Your objective: Each record has to be repeated exactly as given.

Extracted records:
====

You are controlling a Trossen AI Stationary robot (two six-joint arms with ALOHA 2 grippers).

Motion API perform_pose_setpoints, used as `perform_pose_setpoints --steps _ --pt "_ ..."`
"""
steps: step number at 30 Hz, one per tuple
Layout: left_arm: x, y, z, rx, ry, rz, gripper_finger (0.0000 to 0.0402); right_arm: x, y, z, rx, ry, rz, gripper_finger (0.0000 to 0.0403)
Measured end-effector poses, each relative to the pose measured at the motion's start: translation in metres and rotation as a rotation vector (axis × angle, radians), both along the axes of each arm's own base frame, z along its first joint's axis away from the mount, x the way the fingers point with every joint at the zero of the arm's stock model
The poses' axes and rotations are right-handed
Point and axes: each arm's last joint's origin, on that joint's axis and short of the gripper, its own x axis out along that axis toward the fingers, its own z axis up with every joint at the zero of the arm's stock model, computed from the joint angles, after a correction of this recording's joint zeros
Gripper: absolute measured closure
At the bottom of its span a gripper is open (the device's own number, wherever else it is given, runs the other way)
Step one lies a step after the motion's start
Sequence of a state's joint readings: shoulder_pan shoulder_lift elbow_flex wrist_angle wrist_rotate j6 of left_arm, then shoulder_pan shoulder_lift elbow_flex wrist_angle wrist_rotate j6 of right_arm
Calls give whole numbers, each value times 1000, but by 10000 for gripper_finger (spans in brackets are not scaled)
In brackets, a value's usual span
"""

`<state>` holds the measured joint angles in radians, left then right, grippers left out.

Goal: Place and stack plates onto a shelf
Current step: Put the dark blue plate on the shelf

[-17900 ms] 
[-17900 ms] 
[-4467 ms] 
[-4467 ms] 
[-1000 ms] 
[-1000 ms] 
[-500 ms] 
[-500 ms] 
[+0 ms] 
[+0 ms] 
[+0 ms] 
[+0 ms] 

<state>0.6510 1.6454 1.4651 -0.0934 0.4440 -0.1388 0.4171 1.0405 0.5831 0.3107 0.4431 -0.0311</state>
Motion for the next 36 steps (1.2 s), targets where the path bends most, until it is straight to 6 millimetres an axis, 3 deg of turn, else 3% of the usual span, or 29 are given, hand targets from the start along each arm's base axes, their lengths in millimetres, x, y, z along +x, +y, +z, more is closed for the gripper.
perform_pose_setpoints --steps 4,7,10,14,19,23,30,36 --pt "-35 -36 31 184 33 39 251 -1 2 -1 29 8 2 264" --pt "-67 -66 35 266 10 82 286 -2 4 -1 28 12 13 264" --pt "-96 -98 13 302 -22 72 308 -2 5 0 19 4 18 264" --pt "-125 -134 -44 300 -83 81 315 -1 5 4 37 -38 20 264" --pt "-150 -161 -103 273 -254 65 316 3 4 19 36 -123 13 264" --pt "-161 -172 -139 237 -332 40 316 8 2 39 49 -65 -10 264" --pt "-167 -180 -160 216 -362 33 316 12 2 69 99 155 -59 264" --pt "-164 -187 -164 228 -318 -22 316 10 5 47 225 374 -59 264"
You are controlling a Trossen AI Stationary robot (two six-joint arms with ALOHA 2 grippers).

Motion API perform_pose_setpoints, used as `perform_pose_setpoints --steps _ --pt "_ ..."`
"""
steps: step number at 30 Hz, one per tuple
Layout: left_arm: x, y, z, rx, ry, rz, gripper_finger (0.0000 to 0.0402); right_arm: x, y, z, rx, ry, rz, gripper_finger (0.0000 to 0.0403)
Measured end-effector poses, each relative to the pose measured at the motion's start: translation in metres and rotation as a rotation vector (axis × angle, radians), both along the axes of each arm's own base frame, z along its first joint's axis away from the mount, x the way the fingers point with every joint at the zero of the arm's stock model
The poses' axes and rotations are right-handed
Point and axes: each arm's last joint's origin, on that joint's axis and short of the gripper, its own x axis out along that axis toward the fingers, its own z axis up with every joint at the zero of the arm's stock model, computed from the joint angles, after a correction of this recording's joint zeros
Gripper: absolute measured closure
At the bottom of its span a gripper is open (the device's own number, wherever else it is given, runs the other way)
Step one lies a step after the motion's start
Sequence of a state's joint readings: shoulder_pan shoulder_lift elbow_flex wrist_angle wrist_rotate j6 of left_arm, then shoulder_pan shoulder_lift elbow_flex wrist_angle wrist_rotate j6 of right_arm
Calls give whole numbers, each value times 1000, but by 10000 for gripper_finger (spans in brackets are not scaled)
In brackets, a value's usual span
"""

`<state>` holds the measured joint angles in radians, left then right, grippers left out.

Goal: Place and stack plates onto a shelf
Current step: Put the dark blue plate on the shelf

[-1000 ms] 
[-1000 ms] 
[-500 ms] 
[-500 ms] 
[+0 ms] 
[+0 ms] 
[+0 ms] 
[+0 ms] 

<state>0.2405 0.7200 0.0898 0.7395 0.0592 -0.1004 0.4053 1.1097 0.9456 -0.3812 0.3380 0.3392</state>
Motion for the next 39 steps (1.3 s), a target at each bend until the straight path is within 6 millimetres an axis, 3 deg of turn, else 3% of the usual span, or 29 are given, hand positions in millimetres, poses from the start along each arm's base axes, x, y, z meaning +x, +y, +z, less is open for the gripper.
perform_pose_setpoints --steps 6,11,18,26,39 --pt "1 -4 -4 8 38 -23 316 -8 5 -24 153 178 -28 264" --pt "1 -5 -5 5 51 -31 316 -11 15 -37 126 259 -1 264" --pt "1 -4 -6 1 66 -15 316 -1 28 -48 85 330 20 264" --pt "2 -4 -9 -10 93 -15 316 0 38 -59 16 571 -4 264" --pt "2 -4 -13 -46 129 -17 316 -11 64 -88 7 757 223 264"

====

Output of the exercise:
You are controlling a Trossen AI Stationary robot (two six-joint arms with ALOHA 2 grippers).

Motion API perform_pose_setpoints, used as `perform_pose_setpoints --steps _ --pt "_ ..."`
"""
steps: step number at 30 Hz, one per tuple
Layout: left_arm: x, y, z, rx, ry, rz, gripper_finger (0.0000 to 0.0402); right_arm: x, y, z, rx, ry, rz, gripper_finger (0.0000 to 0.0403)
Measured end-effector poses, each relative to the pose measured at the motion's start: translation in metres and rotation as a rotation vector (axis × angle, radians), both along the axes of each arm's own base frame, z along its first joint's axis away from the mount, x the way the fingers point with every joint at the zero of the arm's stock model
The poses' axes and rotations are right-handed
Point and axes: each arm's last joint's origin, on that joint's axis and short of the gripper, its own x axis out along that axis toward the fingers, its own z axis up with every joint at the zero of the arm's stock model, computed from the joint angles, after a correction of this recording's joint zeros
Gripper: absolute measured closure
At the bottom of its span a gripper is open (the device's own number, wherever else it is given, runs the other way)
Step one lies a step after the motion's start
Sequence of a state's joint readings: shoulder_pan shoulder_lift elbow_flex wrist_angle wrist_rotate j6 of left_arm, then shoulder_pan shoulder_lift elbow_flex wrist_angle wrist_rotate j6 of right_arm
Calls give whole numbers, each value times 1000, but by 10000 for gripper_finger (spans in brackets are not scaled)
In brackets, a value's usual span
"""

`<state>` holds the measured joint angles in radians, left then right, grippers left out.

Goal: Place and stack plates onto a shelf
Current step: Put the dark blue plate on the shelf

[-17900 ms] 
[-17900 ms] 
[-4467 ms] 
[-4467 ms] 
[-1000 ms] 
[-1000 ms] 
[-500 ms] 
[-500 ms] 
[+0 ms] 
[+0 ms] 
[+0 ms] 
[+0 ms] 

<state>0.6510 1.6454 1.4651 -0.0934 0.4440 -0.1388 0.4171 1.0405 0.5831 0.3107 0.4431 -0.0311</state>
Motion for the next 36 steps (1.2 s), targets where the path bends most, until it is straight to 6 millimetres an axis, 3 deg of turn, else 3% of the usual span, or 29 are given, hand targets from the start along each arm's base axes, their lengths in millimetres, x, y, z along +x, +y, +z, more is closed for the gripper.
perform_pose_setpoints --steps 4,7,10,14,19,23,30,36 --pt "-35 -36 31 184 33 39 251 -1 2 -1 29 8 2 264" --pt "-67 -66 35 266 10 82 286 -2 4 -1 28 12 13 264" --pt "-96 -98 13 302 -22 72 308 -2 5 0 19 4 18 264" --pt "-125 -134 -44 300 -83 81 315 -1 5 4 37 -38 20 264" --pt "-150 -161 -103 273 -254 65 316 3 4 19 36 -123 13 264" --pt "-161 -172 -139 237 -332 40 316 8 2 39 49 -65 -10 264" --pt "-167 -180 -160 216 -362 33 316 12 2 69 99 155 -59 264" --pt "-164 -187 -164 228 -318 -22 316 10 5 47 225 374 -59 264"
You are controlling a Trossen AI Stationary robot (two six-joint arms with ALOHA 2 grippers).

Motion API perform_pose_setpoints, used as `perform_pose_setpoints --steps _ --pt "_ ..."`
"""
steps: step number at 30 Hz, one per tuple
Layout: left_arm: x, y, z, rx, ry, rz, gripper_finger (0.0000 to 0.0402); right_arm: x, y, z, rx, ry, rz, gripper_finger (0.0000 to 0.0403)
Measured end-effector poses, each relative to the pose measured at the motion's start: translation in metres and rotation as a rotation vector (axis × angle, radians), both along the axes of each arm's own base frame, z along its first joint's axis away from the mount, x the way the fingers point with every joint at the zero of the arm's stock model
The poses' axes and rotations are right-handed
Point and axes: each arm's last joint's origin, on that joint's axis and short of the gripper, its own x axis out along that axis toward the fingers, its own z axis up with every joint at the zero of the arm's stock model, computed from the joint angles, after a correction of this recording's joint zeros
Gripper: absolute measured closure
At the bottom of its span a gripper is open (the device's own number, wherever else it is given, runs the other way)
Step one lies a step after the motion's start
Sequence of a state's joint readings: shoulder_pan shoulder_lift elbow_flex wrist_angle wrist_rotate j6 of left_arm, then shoulder_pan shoulder_lift elbow_flex wrist_angle wrist_rotate j6 of right_arm
Calls give whole numbers, each value times 1000, but by 10000 for gripper_finger (spans in brackets are not scaled)
In brackets, a value's usual span
"""

`<state>` holds the measured joint angles in radians, left then right, grippers left out.

Goal: Place and stack plates onto a shelf
Current step: Put the dark blue plate on the shelf

[-1000 ms] 
[-1000 ms] 
[-500 ms] 
[-500 ms] 
[+0 ms] 
[+0 ms] 
[+0 ms] 
[+0 ms] 

<state>0.2405 0.7200 0.0898 0.7395 0.0592 -0.1004 0.4053 1.1097 0.9456 -0.3812 0.3380 0.3392</state>
Motion for the next 39 steps (1.3 s), a target at each bend until the straight path is within 6 millimetres an axis, 3 deg of turn, else 3% of the usual span, or 29 are given, hand positions in millimetres, poses from the start along each arm's base axes, x, y, z meaning +x, +y, +z, less is open for the gripper.
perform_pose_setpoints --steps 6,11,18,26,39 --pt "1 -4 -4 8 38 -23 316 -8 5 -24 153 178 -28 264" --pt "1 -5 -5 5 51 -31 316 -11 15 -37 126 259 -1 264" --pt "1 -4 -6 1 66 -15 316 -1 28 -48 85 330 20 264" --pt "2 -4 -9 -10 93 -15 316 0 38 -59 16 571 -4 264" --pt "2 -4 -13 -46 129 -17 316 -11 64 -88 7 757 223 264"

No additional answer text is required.